Senior Research Fellow
Benoit Bilanges, PhD - Class III PI3K biology & signalling
Following his PhD at Montpellier University, France, Benoit carried out postdoctoral studies in David Stokoe’s lab at the UCSF Cancer Institute, San Francisco, USA, where he studied the role of the PI3K/TSC/mTOR pathway and mRNA translation in cancer. In 2007, Benoit joined the Cell Signalling group as a senior postdoctoral fellow and is currently investigating the role of class III PI3K.

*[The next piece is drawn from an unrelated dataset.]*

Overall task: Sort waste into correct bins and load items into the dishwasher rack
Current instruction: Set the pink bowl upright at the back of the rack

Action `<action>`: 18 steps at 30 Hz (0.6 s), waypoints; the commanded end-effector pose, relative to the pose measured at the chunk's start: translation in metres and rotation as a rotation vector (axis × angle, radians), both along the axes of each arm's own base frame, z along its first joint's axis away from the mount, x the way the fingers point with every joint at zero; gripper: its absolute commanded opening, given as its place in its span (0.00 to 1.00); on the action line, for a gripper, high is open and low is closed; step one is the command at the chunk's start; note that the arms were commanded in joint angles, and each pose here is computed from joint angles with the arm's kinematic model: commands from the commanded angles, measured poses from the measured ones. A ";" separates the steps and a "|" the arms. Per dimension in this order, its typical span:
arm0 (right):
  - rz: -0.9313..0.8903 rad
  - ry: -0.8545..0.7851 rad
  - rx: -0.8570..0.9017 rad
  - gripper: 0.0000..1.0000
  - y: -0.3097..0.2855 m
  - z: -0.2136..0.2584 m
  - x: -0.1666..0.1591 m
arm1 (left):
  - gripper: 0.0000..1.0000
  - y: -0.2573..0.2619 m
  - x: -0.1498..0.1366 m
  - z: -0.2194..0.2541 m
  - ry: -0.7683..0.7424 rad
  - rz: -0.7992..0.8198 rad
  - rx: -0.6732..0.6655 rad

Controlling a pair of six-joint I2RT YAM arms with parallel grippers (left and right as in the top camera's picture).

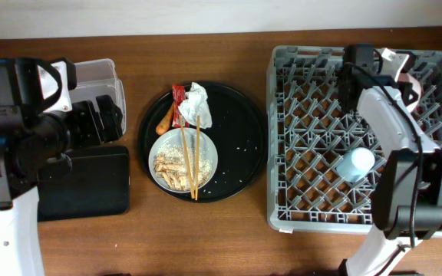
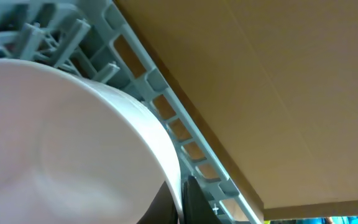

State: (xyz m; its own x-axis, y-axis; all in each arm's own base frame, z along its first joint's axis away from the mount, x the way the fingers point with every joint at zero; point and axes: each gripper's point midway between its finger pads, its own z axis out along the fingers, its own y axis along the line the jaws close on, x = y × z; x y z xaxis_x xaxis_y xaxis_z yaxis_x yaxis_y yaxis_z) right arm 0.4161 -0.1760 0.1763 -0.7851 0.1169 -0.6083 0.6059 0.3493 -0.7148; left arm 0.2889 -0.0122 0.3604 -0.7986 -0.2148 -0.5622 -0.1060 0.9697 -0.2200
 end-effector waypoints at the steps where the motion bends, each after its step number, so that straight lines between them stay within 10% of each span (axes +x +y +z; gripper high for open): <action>1: 0.096 0.017 0.057 0.04 0.032 -0.013 0.016 | 0.99 0.002 0.001 0.002 -0.004 0.016 -0.001; 18: -0.002 0.153 -0.118 0.04 -0.019 -0.004 0.009 | 0.99 0.002 0.001 0.002 -0.004 0.016 -0.001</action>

Sarah Conduit, PhD - Oncogenic PI3K alpha signalling
Sarah completed her Bachelor of Biomedical Sciences (Hons) at Monash University, Melbourne, Australia. She joined Prof. Christina Mitchell's lab at Monash University where she obtained her PhD working on an inositol polyphosphate 5-phosphatase. In 2019, she moved to the Cell Signalling lab to study the biology of oncogenic class I PI3K alpha and will be supported by a Marie Sklodowska-Curie fellowship.
Grace Gong, PhD - PI3K modulators
Grace completed her BSc Hon degree majoring in Biomedical Science at the University of Auckland. She then worked with Dr. Jack Flanagan, Prof. Peter Shepherd and Dr. Christina Buchanan at the University of Auckland for her PhD majoring in PI3Kalpha drug discovery. Following her PhD in 2017 she worked with Prof. Ming-Wei Wang in the Shanghai Institute of Materia Medica, Chinese Academy of Sciences for six months on PI3K and SGK drug discovery before joining the cell signalling lab in 2018 to work on PI3K modulators.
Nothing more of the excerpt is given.